Repeat the entries that follow from start to finish, keeping every character.

Records drawn from a dataset
▼▼▼

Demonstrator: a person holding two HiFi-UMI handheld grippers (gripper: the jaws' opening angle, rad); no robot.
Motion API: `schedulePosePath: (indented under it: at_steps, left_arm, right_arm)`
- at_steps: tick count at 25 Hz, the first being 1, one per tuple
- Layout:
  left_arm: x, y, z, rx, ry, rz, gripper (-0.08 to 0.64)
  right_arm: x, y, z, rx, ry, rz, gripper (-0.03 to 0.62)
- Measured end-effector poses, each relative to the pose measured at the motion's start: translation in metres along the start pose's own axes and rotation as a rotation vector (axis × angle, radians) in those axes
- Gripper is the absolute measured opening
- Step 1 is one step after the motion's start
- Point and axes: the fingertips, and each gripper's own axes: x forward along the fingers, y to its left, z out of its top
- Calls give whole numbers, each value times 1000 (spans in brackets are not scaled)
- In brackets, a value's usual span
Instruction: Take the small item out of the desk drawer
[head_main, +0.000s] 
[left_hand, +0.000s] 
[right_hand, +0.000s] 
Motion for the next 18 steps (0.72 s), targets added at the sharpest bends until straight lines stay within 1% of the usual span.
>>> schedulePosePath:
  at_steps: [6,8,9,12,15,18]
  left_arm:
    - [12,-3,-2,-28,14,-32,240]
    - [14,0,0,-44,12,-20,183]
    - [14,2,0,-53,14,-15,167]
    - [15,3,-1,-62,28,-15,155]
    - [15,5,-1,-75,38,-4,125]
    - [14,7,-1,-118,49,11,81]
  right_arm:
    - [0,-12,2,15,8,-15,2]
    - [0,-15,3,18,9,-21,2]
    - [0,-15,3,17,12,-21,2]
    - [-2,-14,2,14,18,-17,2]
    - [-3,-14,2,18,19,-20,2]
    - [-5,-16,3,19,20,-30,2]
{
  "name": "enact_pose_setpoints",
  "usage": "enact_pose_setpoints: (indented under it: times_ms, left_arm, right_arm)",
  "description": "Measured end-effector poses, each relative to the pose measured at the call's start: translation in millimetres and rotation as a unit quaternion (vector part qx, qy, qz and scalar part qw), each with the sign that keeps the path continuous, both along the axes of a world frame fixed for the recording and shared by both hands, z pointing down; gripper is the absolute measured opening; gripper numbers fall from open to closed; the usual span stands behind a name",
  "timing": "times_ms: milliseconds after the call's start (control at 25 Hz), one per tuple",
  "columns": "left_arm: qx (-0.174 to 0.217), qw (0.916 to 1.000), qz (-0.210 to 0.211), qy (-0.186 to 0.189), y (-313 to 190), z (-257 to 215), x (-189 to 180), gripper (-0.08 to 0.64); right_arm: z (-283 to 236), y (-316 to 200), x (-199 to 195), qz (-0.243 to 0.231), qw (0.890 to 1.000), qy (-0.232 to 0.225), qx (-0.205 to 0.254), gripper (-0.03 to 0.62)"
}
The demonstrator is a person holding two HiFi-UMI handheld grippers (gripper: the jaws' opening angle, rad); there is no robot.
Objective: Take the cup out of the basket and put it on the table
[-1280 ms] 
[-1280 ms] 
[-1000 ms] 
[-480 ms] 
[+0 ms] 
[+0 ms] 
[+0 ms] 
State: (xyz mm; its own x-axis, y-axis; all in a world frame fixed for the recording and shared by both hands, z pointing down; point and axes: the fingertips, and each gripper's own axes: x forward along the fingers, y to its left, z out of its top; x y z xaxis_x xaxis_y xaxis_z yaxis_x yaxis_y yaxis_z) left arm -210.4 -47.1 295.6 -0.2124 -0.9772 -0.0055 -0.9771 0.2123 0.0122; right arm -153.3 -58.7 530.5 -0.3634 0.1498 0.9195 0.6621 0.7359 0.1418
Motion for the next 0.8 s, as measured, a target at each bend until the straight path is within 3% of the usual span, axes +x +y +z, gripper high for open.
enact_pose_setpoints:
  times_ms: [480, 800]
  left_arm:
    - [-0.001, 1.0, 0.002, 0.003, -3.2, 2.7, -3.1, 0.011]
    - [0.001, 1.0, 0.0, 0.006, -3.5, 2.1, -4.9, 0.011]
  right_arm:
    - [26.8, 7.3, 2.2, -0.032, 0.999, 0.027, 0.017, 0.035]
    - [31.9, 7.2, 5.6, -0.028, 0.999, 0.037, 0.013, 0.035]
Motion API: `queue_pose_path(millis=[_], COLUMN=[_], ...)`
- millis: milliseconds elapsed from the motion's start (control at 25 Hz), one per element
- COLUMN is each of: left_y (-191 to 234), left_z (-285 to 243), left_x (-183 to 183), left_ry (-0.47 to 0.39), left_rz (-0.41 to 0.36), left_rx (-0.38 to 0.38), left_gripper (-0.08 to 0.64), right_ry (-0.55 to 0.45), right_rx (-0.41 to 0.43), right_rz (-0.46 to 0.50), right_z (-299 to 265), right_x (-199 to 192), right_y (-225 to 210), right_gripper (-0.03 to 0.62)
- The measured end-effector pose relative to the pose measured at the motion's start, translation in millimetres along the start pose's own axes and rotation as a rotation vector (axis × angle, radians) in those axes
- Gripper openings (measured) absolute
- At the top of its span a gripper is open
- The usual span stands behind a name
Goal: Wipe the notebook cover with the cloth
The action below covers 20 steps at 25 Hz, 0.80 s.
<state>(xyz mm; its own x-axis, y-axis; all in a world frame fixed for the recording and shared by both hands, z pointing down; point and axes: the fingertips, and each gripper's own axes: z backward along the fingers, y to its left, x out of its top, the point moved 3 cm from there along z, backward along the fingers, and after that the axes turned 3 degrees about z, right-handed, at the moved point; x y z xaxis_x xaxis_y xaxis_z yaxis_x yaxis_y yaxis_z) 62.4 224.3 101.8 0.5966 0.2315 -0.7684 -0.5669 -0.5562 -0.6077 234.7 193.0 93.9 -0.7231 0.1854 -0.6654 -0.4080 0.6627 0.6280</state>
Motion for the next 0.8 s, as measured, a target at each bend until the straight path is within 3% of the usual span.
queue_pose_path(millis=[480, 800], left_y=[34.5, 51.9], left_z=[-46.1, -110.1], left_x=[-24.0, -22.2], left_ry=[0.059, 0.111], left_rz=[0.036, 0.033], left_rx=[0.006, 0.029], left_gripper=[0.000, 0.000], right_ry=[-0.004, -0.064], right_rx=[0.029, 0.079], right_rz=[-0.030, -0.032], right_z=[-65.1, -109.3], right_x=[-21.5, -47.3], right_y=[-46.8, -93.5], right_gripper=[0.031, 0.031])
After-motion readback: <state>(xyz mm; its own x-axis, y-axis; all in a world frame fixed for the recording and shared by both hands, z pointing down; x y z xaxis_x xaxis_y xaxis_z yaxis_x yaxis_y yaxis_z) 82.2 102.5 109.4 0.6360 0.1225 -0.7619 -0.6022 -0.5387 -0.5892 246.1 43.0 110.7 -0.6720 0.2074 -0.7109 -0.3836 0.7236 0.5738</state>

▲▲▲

Result:
Demonstrator: a person holding two HiFi-UMI handheld grippers (gripper: the jaws' opening angle, rad); no robot.
Motion API: `schedulePosePath: (indented under it: at_steps, left_arm, right_arm)`
- at_steps: tick count at 25 Hz, the first being 1, one per tuple
- Layout:
  left_arm: x, y, z, rx, ry, rz, gripper (-0.08 to 0.64)
  right_arm: x, y, z, rx, ry, rz, gripper (-0.03 to 0.62)
- Measured end-effector poses, each relative to the pose measured at the motion's start: translation in metres along the start pose's own axes and rotation as a rotation vector (axis × angle, radians) in those axes
- Gripper is the absolute measured opening
- Step 1 is one step after the motion's start
- Point and axes: the fingertips, and each gripper's own axes: x forward along the fingers, y to its left, z out of its top
- Calls give whole numbers, each value times 1000 (spans in brackets are not scaled)
- In brackets, a value's usual span
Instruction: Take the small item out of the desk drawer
[head_main, +0.000s] 
[left_hand, +0.000s] 
[right_hand, +0.000s] 
Motion for the next 18 steps (0.72 s), targets added at the sharpest bends until straight lines stay within 1% of the usual span.
>>> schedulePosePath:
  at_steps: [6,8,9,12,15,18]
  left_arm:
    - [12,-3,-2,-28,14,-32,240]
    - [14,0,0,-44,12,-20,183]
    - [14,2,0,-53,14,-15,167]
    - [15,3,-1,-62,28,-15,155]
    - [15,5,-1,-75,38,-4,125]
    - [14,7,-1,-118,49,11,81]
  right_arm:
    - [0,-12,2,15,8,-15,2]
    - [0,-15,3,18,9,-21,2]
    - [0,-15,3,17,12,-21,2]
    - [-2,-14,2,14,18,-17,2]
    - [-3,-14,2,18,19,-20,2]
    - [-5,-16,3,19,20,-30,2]
{
  "name": "enact_pose_setpoints",
  "usage": "enact_pose_setpoints: (indented under it: times_ms, left_arm, right_arm)",
  "description": "Measured end-effector poses, each relative to the pose measured at the call's start: translation in millimetres and rotation as a unit quaternion (vector part qx, qy, qz and scalar part qw), each with the sign that keeps the path continuous, both along the axes of a world frame fixed for the recording and shared by both hands, z pointing down; gripper is the absolute measured opening; gripper numbers fall from open to closed; the usual span stands behind a name",
  "timing": "times_ms: milliseconds after the call's start (control at 25 Hz), one per tuple",
  "columns": "left_arm: qx (-0.174 to 0.217), qw (0.916 to 1.000), qz (-0.210 to 0.211), qy (-0.186 to 0.189), y (-313 to 190), z (-257 to 215), x (-189 to 180), gripper (-0.08 to 0.64); right_arm: z (-283 to 236), y (-316 to 200), x (-199 to 195), qz (-0.243 to 0.231), qw (0.890 to 1.000), qy (-0.232 to 0.225), qx (-0.205 to 0.254), gripper (-0.03 to 0.62)"
}
The demonstrator is a person holding two HiFi-UMI handheld grippers (gripper: the jaws' opening angle, rad); there is no robot.
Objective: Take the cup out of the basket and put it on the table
[-1280 ms] 
[-1280 ms] 
[-1000 ms] 
[-480 ms] 
[+0 ms] 
[+0 ms] 
[+0 ms] 
State: (xyz mm; its own x-axis, y-axis; all in a world frame fixed for the recording and shared by both hands, z pointing down; point and axes: the fingertips, and each gripper's own axes: x forward along the fingers, y to its left, z out of its top; x y z xaxis_x xaxis_y xaxis_z yaxis_x yaxis_y yaxis_z) left arm -210.4 -47.1 295.6 -0.2124 -0.9772 -0.0055 -0.9771 0.2123 0.0122; right arm -153.3 -58.7 530.5 -0.3634 0.1498 0.9195 0.6621 0.7359 0.1418
Motion for the next 0.8 s, as measured, a target at each bend until the straight path is within 3% of the usual span, axes +x +y +z, gripper high for open.
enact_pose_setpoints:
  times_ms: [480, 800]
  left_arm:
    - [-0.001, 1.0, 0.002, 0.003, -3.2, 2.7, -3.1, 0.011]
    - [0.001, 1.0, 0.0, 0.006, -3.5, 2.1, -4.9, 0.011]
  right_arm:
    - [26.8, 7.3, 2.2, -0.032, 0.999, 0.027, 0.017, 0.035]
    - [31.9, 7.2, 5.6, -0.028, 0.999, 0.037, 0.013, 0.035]
Motion API: `queue_pose_path(millis=[_], COLUMN=[_], ...)`
- millis: milliseconds elapsed from the motion's start (control at 25 Hz), one per element
- COLUMN is each of: left_y (-191 to 234), left_z (-285 to 243), left_x (-183 to 183), left_ry (-0.47 to 0.39), left_rz (-0.41 to 0.36), left_rx (-0.38 to 0.38), left_gripper (-0.08 to 0.64), right_ry (-0.55 to 0.45), right_rx (-0.41 to 0.43), right_rz (-0.46 to 0.50), right_z (-299 to 265), right_x (-199 to 192), right_y (-225 to 210), right_gripper (-0.03 to 0.62)
- The measured end-effector pose relative to the pose measured at the motion's start, translation in millimetres along the start pose's own axes and rotation as a rotation vector (axis × angle, radians) in those axes
- Gripper openings (measured) absolute
- At the top of its span a gripper is open
- The usual span stands behind a name
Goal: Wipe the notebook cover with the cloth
The action below covers 20 steps at 25 Hz, 0.80 s.
<state>(xyz mm; its own x-axis, y-axis; all in a world frame fixed for the recording and shared by both hands, z pointing down; point and axes: the fingertips, and each gripper's own axes: z backward along the fingers, y to its left, x out of its top, the point moved 3 cm from there along z, backward along the fingers, and after that the axes turned 3 degrees about z, right-handed, at the moved point; x y z xaxis_x xaxis_y xaxis_z yaxis_x yaxis_y yaxis_z) 62.4 224.3 101.8 0.5966 0.2315 -0.7684 -0.5669 -0.5562 -0.6077 234.7 193.0 93.9 -0.7231 0.1854 -0.6654 -0.4080 0.6627 0.6280</state>
Motion for the next 0.8 s, as measured, a target at each bend until the straight path is within 3% of the usual span.
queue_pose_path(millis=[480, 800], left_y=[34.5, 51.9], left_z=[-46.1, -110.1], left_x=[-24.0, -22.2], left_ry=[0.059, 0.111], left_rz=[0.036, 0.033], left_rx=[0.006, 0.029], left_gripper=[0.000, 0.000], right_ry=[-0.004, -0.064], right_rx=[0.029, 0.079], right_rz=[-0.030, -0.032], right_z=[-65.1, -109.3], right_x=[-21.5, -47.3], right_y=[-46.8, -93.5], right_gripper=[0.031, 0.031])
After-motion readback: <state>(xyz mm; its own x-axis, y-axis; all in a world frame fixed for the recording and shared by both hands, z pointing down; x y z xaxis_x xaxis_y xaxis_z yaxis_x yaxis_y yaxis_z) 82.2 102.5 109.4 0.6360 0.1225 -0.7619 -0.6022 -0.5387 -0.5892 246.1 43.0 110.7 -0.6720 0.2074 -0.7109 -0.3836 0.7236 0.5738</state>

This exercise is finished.